WORK REQUEST:
In the entries that follow, say how many lines contain the string "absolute". Give no other words.

Stored items from a collection:

===

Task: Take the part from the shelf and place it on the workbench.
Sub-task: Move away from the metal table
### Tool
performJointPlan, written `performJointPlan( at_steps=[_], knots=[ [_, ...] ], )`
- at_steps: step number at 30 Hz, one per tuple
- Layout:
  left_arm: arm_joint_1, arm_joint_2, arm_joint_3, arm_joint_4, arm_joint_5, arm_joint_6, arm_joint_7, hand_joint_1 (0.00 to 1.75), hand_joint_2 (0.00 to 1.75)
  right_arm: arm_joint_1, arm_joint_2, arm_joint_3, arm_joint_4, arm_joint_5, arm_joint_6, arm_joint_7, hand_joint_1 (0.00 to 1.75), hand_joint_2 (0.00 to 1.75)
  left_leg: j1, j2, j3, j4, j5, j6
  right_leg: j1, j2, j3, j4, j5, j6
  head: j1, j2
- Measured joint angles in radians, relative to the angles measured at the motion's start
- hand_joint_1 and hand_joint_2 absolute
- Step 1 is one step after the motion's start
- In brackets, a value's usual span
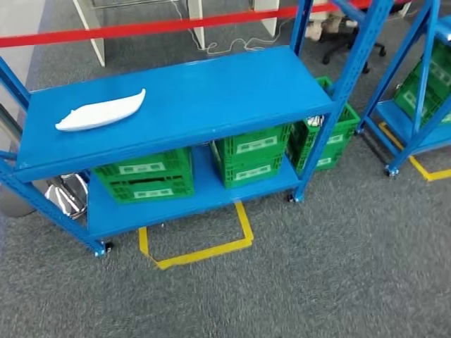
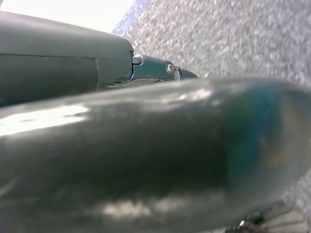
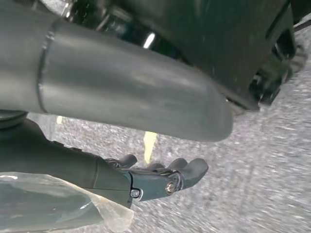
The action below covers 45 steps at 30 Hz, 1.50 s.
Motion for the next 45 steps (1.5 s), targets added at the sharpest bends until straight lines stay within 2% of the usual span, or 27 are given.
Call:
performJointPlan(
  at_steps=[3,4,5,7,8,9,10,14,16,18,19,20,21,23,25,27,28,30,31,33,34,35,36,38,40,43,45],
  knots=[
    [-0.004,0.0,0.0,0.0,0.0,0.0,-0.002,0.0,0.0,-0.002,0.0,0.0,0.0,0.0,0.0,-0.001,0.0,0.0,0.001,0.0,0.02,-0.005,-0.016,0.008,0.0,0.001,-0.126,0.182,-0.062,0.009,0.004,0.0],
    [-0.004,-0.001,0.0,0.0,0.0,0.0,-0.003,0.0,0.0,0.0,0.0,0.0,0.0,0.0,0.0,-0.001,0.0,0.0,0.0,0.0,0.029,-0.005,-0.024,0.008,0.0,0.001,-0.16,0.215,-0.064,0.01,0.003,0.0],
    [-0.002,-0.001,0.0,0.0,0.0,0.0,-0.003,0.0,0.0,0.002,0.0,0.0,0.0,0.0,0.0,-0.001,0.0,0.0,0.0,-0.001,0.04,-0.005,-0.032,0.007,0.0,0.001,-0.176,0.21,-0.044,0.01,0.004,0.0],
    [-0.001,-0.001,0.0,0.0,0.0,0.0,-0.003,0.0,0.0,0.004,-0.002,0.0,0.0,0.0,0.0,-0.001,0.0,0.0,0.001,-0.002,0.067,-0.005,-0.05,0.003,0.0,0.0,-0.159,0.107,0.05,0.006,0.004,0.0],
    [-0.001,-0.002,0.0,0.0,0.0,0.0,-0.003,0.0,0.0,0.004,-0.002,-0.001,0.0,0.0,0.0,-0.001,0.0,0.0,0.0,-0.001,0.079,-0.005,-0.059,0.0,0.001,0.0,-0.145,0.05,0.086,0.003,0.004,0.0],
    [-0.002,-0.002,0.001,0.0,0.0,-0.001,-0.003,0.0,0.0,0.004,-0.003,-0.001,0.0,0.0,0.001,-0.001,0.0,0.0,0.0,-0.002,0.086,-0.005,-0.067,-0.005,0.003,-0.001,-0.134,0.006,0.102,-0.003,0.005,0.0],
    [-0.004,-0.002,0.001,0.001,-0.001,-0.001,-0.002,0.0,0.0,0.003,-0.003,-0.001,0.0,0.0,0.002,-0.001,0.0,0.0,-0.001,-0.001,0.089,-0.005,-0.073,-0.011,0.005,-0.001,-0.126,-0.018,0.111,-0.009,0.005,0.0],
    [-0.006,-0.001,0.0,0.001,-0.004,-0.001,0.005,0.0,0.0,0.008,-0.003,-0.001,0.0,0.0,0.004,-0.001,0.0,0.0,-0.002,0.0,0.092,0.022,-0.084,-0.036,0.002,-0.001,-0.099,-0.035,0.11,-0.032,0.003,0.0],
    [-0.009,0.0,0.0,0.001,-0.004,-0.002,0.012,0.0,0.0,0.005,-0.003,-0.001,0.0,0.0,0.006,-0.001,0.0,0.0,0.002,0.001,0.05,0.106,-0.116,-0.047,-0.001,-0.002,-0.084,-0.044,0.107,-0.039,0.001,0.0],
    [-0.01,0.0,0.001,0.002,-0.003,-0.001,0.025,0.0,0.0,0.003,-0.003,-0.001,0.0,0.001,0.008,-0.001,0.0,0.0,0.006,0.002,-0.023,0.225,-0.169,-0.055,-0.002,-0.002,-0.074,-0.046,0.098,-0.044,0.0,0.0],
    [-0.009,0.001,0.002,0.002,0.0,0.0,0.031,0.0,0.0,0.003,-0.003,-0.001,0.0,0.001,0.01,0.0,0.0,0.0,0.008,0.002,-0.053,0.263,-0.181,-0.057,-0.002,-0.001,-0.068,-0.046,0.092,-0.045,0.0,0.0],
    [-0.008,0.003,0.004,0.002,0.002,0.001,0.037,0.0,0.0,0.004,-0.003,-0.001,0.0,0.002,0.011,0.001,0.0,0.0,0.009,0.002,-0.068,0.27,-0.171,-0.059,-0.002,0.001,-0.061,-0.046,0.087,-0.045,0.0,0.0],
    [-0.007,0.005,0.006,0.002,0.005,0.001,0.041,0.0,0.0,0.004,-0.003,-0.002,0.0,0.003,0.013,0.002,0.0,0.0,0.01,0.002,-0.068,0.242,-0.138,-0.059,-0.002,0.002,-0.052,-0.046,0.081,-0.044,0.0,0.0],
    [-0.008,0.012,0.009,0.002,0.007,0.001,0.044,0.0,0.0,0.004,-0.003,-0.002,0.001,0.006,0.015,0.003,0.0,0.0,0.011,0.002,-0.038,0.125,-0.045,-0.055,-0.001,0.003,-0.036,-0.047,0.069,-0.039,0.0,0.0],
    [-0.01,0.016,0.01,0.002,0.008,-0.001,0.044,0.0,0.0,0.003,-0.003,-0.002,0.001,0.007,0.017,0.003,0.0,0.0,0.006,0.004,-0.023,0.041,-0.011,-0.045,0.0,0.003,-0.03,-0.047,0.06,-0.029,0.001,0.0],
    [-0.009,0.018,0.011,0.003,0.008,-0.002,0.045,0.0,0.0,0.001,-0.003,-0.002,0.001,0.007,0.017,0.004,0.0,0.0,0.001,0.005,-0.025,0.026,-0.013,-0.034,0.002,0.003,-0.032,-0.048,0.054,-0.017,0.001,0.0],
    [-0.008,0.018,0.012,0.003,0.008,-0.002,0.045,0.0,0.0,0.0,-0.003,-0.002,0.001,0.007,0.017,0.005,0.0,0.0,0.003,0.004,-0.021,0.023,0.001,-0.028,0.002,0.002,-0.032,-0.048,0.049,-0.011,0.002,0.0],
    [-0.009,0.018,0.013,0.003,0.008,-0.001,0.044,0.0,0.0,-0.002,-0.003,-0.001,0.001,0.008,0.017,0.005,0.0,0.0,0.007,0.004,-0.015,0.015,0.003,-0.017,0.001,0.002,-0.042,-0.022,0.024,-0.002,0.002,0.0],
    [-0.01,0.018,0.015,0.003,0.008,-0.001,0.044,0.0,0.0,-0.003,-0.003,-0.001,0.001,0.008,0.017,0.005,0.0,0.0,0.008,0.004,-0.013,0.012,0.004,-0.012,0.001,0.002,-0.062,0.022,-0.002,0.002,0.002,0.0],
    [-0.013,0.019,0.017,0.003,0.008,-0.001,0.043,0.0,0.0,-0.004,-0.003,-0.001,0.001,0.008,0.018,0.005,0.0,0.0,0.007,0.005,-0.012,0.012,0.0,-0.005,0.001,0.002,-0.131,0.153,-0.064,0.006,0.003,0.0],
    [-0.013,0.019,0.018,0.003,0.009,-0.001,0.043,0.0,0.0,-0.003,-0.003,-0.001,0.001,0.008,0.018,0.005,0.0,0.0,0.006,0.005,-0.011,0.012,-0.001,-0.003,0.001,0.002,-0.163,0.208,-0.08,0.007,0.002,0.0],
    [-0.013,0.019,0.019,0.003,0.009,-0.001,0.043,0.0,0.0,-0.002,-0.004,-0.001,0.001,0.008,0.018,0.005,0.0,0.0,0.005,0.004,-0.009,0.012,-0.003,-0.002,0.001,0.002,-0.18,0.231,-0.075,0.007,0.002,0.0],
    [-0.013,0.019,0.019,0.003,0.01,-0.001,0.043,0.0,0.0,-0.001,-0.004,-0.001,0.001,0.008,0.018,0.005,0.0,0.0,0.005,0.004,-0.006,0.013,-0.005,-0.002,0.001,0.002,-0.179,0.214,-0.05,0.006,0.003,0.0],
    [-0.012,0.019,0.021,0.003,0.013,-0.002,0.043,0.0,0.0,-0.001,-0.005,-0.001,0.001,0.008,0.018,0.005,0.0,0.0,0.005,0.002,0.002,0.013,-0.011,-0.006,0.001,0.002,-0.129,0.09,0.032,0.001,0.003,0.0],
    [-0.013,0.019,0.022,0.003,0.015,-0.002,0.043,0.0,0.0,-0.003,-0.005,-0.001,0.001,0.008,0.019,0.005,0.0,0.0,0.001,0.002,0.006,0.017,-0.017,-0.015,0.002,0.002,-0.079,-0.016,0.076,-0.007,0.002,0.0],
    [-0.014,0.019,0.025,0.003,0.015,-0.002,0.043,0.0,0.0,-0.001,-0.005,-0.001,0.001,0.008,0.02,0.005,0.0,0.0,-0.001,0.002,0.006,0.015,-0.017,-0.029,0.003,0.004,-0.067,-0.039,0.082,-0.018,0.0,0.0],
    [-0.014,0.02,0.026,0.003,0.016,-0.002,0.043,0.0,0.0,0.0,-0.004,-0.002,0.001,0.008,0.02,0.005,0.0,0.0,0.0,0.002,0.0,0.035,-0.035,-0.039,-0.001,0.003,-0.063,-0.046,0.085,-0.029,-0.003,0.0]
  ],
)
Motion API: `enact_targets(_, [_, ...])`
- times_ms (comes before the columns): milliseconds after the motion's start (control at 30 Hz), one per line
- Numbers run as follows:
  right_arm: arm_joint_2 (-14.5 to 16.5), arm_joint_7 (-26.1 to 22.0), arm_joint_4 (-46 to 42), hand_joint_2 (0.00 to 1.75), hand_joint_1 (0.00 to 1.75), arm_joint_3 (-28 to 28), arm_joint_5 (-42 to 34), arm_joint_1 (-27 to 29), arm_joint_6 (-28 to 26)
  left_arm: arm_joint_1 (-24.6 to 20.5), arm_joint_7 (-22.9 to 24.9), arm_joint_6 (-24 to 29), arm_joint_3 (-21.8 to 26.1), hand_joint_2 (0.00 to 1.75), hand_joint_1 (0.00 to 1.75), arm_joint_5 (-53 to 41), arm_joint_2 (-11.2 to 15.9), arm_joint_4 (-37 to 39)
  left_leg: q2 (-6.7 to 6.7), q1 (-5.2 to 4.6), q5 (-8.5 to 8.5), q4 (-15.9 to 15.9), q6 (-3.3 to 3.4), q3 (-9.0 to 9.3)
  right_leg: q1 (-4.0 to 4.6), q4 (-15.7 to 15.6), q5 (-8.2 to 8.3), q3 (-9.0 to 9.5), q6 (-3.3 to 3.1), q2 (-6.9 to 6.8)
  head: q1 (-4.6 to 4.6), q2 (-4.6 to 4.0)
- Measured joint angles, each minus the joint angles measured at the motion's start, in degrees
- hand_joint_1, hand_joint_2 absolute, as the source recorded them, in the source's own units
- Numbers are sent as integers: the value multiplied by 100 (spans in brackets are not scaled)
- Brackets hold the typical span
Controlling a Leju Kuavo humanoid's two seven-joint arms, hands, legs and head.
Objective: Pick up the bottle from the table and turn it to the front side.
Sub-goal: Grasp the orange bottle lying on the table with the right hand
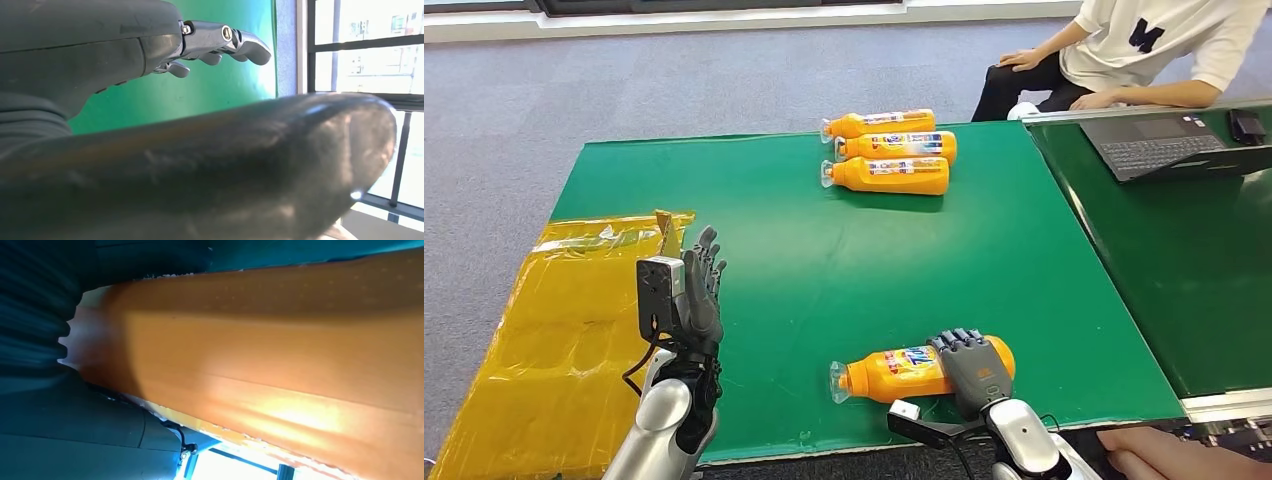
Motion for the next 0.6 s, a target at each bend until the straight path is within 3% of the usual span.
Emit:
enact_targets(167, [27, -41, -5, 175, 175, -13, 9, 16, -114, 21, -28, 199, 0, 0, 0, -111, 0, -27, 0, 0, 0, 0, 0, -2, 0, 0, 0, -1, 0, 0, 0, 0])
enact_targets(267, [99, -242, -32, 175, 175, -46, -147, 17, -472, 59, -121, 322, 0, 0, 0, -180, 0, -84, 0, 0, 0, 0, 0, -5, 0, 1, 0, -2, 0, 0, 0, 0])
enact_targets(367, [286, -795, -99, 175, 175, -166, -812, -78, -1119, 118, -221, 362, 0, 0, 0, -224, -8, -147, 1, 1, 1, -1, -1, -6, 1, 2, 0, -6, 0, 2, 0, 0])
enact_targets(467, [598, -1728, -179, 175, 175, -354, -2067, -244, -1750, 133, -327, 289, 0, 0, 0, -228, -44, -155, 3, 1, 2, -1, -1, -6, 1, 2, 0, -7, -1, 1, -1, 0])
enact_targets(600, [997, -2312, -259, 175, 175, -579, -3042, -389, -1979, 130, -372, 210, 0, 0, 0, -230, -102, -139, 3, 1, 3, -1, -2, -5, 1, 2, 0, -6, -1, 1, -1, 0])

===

EXERCISE SOLUTION:
2